Not every native plant in my crazy, mixed up border was tossed in. I planted divisions of mountain mint, Pycnanthemum muticum. I love the way this plant smells, I cut the silver bracts to make the bases for herbal wreaths, but most of all I just love to stand and watch the literally thousand of pollinators work this plant all summer and fall. It's a real action plant.
Milkweed foliage and New England asters
Milkweed and New England asters land right in the stands of mountain mint and create a colorful collage. If you really look at milkweed this week, the leaves are turning yellow, they are full of holes, the stems are covered with black sooty mold from all the aphids that have been feasting on it for months...it's not something you want to look at up close and personal. Yet, look at it coming up through a stand of purple asters and it adds the colorful "punch" the garden needs.

Asclepias incarnata seed pods with Itea 'Merlot'
 My Asclepias incarnata (swamp milkweed) is now going to seed. It's easy to tell this really pretty, ornamental pink or white, 5' tall perennial is a milkweed relative: just look at the pods. The fluffy seed heads float everywhere (yeah!) and landed today on the foliage of a wonderful native shrub I planted in pure mucky clay- Itea virginica 'Merlot', Virginia sweetspire. This plant doesn't move me when it flowers, it has plain green leaves and long, cascading white flowers that look like dangling squirmy worms. Well, actually, they are interesting, their form is different, and they contrast nicely with all the other flowers in bloom nearby in June, to offer you proper garden design-speak. But now Itea is the star of the show. Just look at that foliage! I literally dug these plants into the lower border in late November, grubbing out sodden, dripping clods of thick clay (think pottery-making). I never thought they would live. They have THRIVED! I must plant more.
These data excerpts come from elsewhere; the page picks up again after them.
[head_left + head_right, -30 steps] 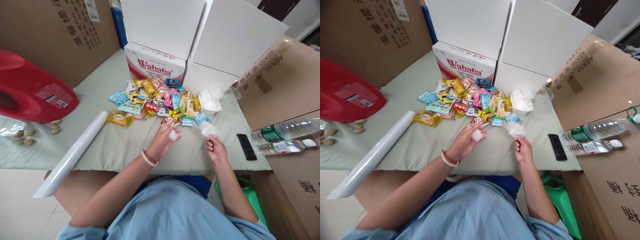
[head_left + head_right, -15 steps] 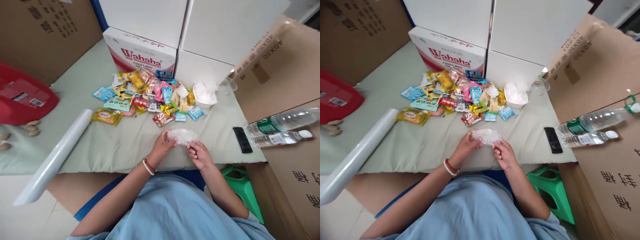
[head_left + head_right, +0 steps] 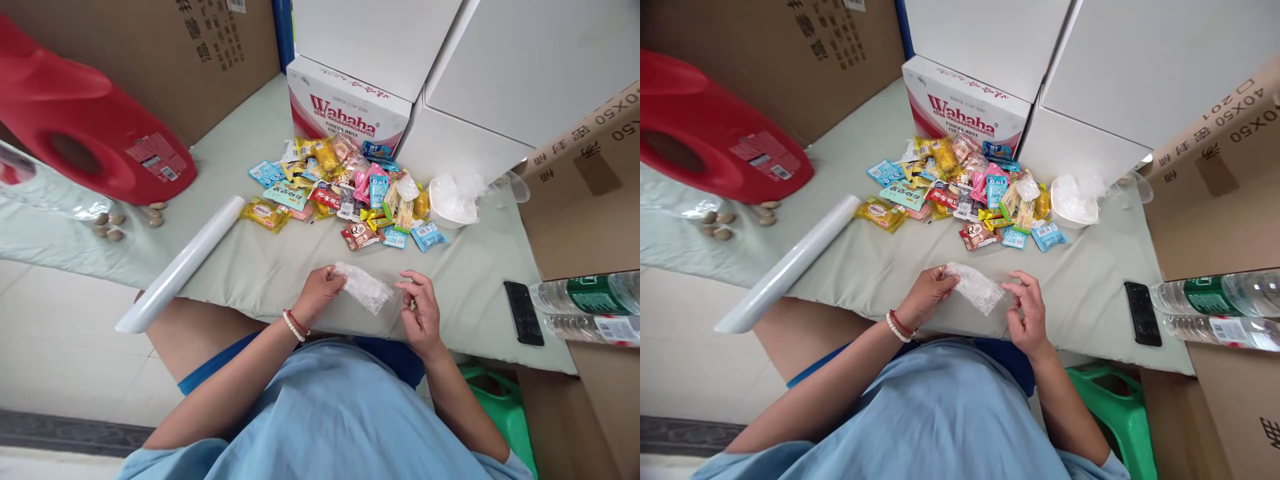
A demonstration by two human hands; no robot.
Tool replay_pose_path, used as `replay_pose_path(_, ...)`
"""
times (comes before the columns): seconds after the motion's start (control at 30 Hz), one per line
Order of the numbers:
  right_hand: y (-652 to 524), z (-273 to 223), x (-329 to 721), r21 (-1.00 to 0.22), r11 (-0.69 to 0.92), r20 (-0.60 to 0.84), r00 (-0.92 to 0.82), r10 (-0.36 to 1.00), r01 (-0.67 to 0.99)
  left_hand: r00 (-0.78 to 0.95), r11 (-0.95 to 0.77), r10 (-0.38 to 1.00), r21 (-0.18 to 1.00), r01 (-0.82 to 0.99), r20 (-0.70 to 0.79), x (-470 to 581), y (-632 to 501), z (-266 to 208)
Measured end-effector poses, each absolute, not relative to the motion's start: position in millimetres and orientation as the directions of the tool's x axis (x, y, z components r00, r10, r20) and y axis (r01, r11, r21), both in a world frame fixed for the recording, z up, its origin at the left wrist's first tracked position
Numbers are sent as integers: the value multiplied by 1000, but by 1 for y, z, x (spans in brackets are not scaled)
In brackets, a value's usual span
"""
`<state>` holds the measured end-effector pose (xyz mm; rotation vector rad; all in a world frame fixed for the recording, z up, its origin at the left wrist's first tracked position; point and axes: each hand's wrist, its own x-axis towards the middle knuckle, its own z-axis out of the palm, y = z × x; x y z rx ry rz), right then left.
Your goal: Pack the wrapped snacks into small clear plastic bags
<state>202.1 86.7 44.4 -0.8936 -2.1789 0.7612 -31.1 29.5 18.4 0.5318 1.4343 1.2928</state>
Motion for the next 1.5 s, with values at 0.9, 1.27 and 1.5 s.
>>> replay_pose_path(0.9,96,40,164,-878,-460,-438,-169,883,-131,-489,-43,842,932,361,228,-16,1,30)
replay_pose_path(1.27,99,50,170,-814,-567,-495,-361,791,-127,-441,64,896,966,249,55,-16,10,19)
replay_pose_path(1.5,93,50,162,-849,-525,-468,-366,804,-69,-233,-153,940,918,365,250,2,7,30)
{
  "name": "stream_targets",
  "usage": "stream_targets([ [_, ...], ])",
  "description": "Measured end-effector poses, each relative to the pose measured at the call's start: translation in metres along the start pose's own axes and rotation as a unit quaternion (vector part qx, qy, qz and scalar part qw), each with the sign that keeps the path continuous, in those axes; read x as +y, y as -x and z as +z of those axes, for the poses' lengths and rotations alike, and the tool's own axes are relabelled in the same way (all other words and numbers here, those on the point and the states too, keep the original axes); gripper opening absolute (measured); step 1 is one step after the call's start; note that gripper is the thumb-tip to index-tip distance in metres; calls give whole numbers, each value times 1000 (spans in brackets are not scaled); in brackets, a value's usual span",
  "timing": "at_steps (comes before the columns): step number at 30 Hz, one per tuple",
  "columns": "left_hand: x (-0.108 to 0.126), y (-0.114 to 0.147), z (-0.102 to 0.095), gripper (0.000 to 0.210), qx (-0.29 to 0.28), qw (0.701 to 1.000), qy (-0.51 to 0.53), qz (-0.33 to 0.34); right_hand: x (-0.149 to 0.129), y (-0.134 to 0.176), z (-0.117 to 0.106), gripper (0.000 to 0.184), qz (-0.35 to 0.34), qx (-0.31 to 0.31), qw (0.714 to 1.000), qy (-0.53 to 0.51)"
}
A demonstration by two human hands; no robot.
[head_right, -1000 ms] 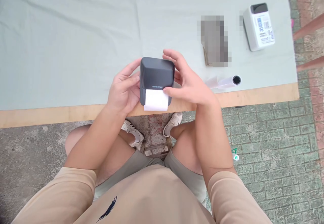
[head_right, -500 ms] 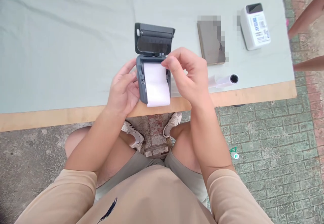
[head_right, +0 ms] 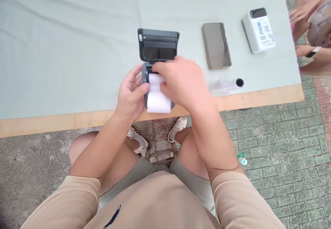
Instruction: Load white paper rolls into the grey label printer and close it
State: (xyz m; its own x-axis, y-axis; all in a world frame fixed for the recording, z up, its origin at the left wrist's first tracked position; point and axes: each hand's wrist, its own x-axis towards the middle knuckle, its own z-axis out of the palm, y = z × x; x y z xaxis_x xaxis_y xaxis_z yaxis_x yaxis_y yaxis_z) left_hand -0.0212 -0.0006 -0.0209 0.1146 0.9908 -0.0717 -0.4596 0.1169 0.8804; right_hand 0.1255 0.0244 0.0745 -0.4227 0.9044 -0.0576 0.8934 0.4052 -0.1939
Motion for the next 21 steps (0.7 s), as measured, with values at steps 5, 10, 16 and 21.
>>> stream_targets([
  [5, 1, -1, 3, 55, -2, 1000, 23, -12, 3, 17, -17, 47, 7, 19, 997, -79],
  [10, 2, -1, 2, 52, 12, 999, 34, -18, 24, 46, -17, 38, 48, 186, 963, -187],
  [16, 6, -1, 3, 53, 17, 999, 28, -22, 46, 64, -10, 29, 141, 195, 963, -123],
  [21, 6, -2, 3, 51, 7, 1000, 13, -20, 47, 61, 4, 23, 143, 126, 981, -23],
])
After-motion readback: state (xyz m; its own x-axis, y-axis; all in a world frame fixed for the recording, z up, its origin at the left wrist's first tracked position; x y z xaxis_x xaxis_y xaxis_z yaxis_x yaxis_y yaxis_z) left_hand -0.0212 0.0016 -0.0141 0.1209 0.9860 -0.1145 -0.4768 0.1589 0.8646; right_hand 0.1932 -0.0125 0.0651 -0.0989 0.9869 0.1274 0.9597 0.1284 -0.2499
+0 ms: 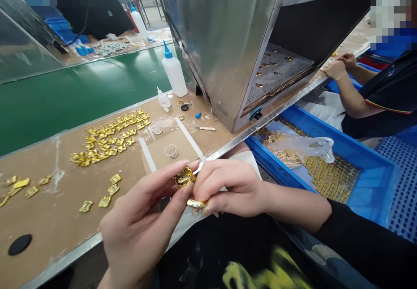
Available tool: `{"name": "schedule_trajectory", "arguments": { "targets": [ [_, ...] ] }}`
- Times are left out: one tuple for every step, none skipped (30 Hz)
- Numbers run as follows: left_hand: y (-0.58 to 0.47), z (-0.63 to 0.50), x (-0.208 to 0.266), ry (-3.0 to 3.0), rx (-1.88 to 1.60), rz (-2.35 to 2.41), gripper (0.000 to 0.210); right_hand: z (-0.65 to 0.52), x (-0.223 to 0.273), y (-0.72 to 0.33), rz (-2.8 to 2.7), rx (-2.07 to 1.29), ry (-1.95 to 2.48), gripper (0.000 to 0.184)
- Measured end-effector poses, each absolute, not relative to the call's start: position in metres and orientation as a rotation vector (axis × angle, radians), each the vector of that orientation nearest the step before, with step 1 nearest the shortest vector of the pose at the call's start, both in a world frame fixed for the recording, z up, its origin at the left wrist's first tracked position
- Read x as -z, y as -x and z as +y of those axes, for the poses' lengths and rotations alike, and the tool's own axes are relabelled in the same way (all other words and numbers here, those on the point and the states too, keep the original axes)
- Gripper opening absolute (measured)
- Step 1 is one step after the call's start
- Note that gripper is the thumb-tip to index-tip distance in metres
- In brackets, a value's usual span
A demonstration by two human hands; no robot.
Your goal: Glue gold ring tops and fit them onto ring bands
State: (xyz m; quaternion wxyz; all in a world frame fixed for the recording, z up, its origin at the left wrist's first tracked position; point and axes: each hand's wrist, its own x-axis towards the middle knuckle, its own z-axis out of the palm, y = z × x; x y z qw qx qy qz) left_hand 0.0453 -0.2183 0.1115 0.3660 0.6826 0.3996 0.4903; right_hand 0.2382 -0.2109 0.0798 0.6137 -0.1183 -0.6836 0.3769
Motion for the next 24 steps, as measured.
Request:
{"name": "schedule_trajectory", "arguments": {
  "targets": [
    [-0.0458,-0.2184,-0.1118,-1.749,-1.259,1.019,0.032,-0.2114,-0.0801,-0.2387,-1.589,-0.855,0.274,0.011],
    [-0.0462,-0.2186,-0.1121,-1.743,-1.259,1.014,0.033,-0.2118,-0.0806,-0.2391,-1.596,-0.839,0.276,0.008],
    [-0.0465,-0.2188,-0.1124,-1.738,-1.26,1.012,0.033,-0.2122,-0.0811,-0.2393,-1.601,-0.828,0.28,0.006],
    [-0.0466,-0.2191,-0.1127,-1.735,-1.26,1.011,0.033,-0.2123,-0.0816,-0.2394,-1.601,-0.819,0.281,0.006],
    [-0.0466,-0.2193,-0.113,-1.734,-1.26,1.011,0.033,-0.2122,-0.0819,-0.2393,-1.599,-0.818,0.282,0.006],
    [-0.0465,-0.2195,-0.1132,-1.735,-1.257,1.012,0.032,-0.2119,-0.082,-0.239,-1.593,-0.821,0.278,0.006],
    [-0.0463,-0.2196,-0.1132,-1.736,-1.254,1.017,0.032,-0.2115,-0.082,-0.2387,-1.589,-0.828,0.275,0.006],
    [-0.046,-0.2196,-0.1132,-1.739,-1.251,1.025,0.032,-0.211,-0.082,-0.2383,-1.584,-0.832,0.27,0.006],
    [-0.0458,-0.2196,-0.1131,-1.744,-1.249,1.032,0.032,-0.2106,-0.082,-0.2379,-1.58,-0.83,0.265,0.006],
    [-0.0455,-0.2195,-0.1129,-1.75,-1.249,1.038,0.033,-0.2103,-0.0821,-0.2376,-1.577,-0.825,0.265,0.006],
    [-0.0452,-0.2192,-0.1127,-1.757,-1.249,1.04,0.033,-0.2102,-0.0823,-0.2373,-1.574,-0.819,0.268,0.006],
    [-0.0449,-0.2189,-0.1124,-1.765,-1.249,1.038,0.034,-0.2103,-0.0826,-0.2371,-1.571,-0.82,0.275,0.006],
    [-0.0446,-0.2184,-0.1119,-1.772,-1.247,1.033,0.034,-0.2106,-0.0829,-0.237,-1.568,-0.831,0.288,0.006],
    [-0.0441,-0.2178,-0.1115,-1.778,-1.246,1.028,0.033,-0.2111,-0.0833,-0.2371,-1.565,-0.851,0.303,0.006],
    [-0.0436,-0.217,-0.1109,-1.785,-1.244,1.025,0.033,-0.2116,-0.0836,-0.2373,-1.562,-0.876,0.317,0.006],
    [-0.0428,-0.216,-0.1102,-1.793,-1.243,1.02,0.033,-0.2122,-0.0838,-0.2375,-1.559,-0.9,0.325,0.006],
    [-0.042,-0.2149,-0.1096,-1.805,-1.24,1.011,0.034,-0.2127,-0.084,-0.2377,-1.556,-0.916,0.328,0.006],
    [-0.0411,-0.2138,-0.1089,-1.821,-1.236,0.998,0.035,-0.213,-0.0841,-0.2379,-1.552,-0.925,0.328,0.006],
    [-0.0402,-0.2128,-0.1084,-1.838,-1.23,0.981,0.037,-0.2132,-0.0841,-0.238,-1.549,-0.926,0.323,0.007],
    [-0.0396,-0.2121,-0.1081,-1.854,-1.22,0.963,0.039,-0.2133,-0.084,-0.2381,-1.548,-0.926,0.319,0.006],
    [-0.0392,-0.2116,-0.1079,-1.865,-1.212,0.949,0.04,-0.2134,-0.084,-0.238,-1.549,-0.921,0.312,0.006],
    [-0.0392,-0.2117,-0.1081,-1.867,-1.21,0.944,0.041,-0.2134,-0.0839,-0.2378,-1.549,-0.915,0.308,0.005],
    [-0.0395,-0.2121,-0.1084,-1.859,-1.214,0.948,0.041,-0.2133,-0.0838,-0.2376,-1.547,-0.907,0.305,0.005],
    [-0.0401,-0.2129,-0.1089,-1.844,-1.222,0.963,0.039,-0.2132,-0.0836,-0.2374,-1.547,-0.896,0.301,0.005]
  ]
}}
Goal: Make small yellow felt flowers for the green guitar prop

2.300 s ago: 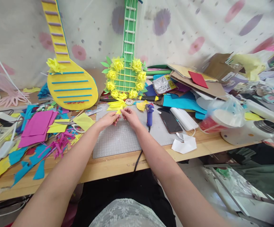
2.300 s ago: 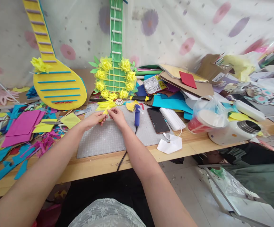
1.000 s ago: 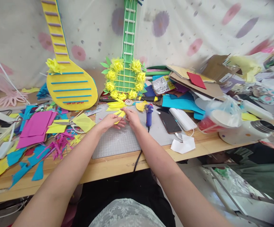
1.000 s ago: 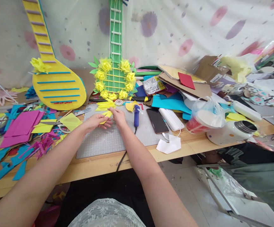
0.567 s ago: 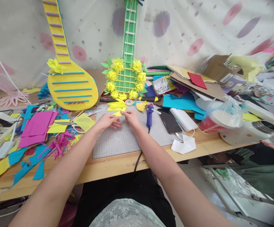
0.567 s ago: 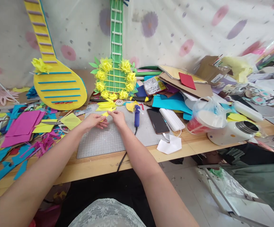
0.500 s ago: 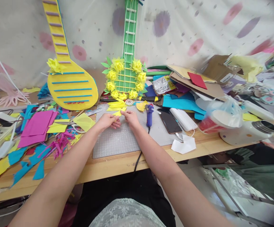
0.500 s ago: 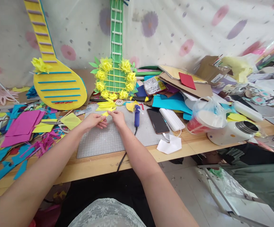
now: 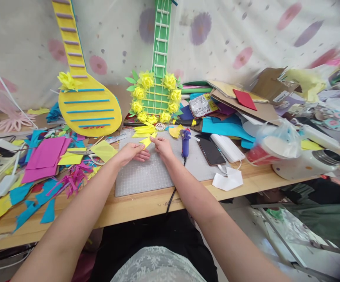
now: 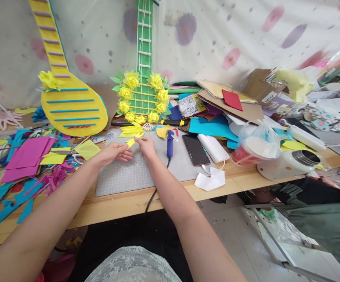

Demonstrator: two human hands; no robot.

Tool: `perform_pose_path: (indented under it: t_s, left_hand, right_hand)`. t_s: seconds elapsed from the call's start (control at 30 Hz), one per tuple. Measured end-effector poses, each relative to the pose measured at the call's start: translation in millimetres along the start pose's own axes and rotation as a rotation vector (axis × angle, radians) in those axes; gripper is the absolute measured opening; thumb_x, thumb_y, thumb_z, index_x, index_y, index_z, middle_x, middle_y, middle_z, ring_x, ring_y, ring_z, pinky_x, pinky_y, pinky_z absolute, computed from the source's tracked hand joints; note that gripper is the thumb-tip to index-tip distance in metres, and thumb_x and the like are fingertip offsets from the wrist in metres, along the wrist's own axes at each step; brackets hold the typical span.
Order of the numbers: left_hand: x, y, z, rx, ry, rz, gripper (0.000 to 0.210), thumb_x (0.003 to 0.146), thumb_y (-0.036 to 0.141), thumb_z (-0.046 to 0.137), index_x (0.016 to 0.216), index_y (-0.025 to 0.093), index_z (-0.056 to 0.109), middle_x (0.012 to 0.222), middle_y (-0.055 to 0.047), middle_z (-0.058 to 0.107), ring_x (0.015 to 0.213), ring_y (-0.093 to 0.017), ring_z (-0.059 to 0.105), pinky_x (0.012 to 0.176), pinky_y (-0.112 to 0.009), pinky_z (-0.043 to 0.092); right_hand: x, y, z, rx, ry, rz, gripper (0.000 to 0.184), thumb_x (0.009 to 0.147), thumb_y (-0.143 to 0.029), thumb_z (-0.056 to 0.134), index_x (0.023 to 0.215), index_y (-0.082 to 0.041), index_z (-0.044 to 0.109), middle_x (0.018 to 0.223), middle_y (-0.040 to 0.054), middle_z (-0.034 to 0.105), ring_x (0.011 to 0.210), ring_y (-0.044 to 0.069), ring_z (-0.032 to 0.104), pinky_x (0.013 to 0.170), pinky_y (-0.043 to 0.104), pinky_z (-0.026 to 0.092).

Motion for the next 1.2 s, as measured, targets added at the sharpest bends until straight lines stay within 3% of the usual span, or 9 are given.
perform_pose_path:
  t_s: [0.17, 0.3, 0.43, 0.73, 1.0, 1.13, 1.2]
  left_hand:
    - [-2, -5, -10.5, -0.053, -0.110, -0.073, 0.046, 0.080, 0.055, 0.054, 0.083, 0.010, 0.067, 0.094, -0.019, 0.071, 0.081, -0.023, 0.070, 0.063, -0.027, 0.056]
    - [0, -5, -13.1, -0.014, 0.009, -0.037, 0.048, 0.073, 0.059, 0.060, 0.082, 0.011, 0.065, 0.088, -0.018, 0.072, 0.078, -0.023, 0.070, 0.061, -0.028, 0.056]
    - [5, 0, -5.3, 0.050, 0.126, 0.076, 0.036, 0.062, 0.044, 0.076, 0.073, 0.012, 0.064, 0.076, -0.011, 0.072, 0.069, -0.018, 0.069, 0.061, -0.026, 0.055]
    - [1, 5, 2.2, 0.063, 0.155, 0.061, 0.028, 0.060, 0.033, 0.078, 0.061, 0.011, 0.060, 0.063, -0.006, 0.068, 0.056, -0.013, 0.064, 0.059, -0.025, 0.052]
    - [-9, 7, -17.2, 0.152, 0.026, -0.019, 0.044, 0.050, 0.047, 0.080, 0.076, 0.015, 0.066, 0.085, -0.011, 0.072, 0.077, -0.021, 0.068, 0.061, -0.027, 0.052]
    - [-6, 15, -21.5, 0.174, 0.228, 0.079, 0.041, 0.052, 0.047, 0.078, 0.074, 0.015, 0.065, 0.079, -0.007, 0.071, 0.073, -0.019, 0.066, 0.058, -0.026, 0.050]
    - [0, 14, -15.9, 0.184, 0.245, 0.131, 0.038, 0.052, 0.046, 0.077, 0.071, 0.015, 0.065, 0.071, -0.004, 0.068, 0.067, -0.016, 0.062, 0.057, -0.026, 0.049]
  right_hand:
    - [0, -2, -3, 0.005, 0.027, 0.005, 0.034, 0.057, -0.034, 0.076, 0.055, -0.018, 0.046, 0.041, -0.0110, 0.028, 0.040, 0.002, 0.017, 0.039, 0.022, 0.013]
    - [0, -2, -2, -0.001, 0.013, 0.013, 0.031, 0.060, -0.031, 0.075, 0.055, -0.017, 0.047, 0.040, -0.0107, 0.028, 0.041, 0.002, 0.018, 0.039, 0.022, 0.014]
    - [-1, -1, -1, -0.002, 0.009, 0.015, 0.030, 0.062, -0.029, 0.074, 0.055, -0.017, 0.047, 0.041, -0.0104, 0.029, 0.041, 0.003, 0.019, 0.041, 0.022, 0.015]
    - [1, 1, 0, 0.000, 0.001, 0.013, 0.032, 0.061, -0.030, 0.076, 0.056, -0.017, 0.047, 0.041, -0.0111, 0.030, 0.038, 0.002, 0.019, 0.039, 0.022, 0.015]
    - [2, -1, -2, -0.090, 0.046, 0.019, 0.028, 0.063, -0.030, 0.073, 0.058, -0.017, 0.048, 0.041, -0.0109, 0.033, 0.038, 0.002, 0.020, 0.040, 0.022, 0.015]
    - [2, 1, 2, -0.146, 0.004, 0.008, 0.031, 0.059, -0.034, 0.075, 0.057, -0.017, 0.049, 0.041, -0.0109, 0.032, 0.039, 0.002, 0.021, 0.041, 0.022, 0.014]
    - [2, 3, 5, -0.163, -0.021, -0.003, 0.034, 0.057, -0.037, 0.076, 0.056, -0.017, 0.048, 0.042, -0.0108, 0.033, 0.040, 0.002, 0.022, 0.041, 0.022, 0.014]
Point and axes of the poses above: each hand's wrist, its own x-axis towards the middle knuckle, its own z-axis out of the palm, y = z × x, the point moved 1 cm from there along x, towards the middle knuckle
Vernonia (Ironweed) seedpods with Itea
Even the New York ironweed (Vernonia noveborincensis) gets into the act, with fuzzy clusters of seeds bending downward from stately 6' tall stems. Lest these native perennials land in places I don't want them I also snap them off and transport them elsewhere to new places in my yard. So far this has worked really well for me. I have tons of native perennials weaving in amongst my pines, pussywillows, Iteas, and winterberries. They get along pretty well and slowly but surely the nasty invasives are disappearing. No wonder all those butterflies and bees and pollinators make my yard their home. If I was flying overhead I buzz down to check it out myself!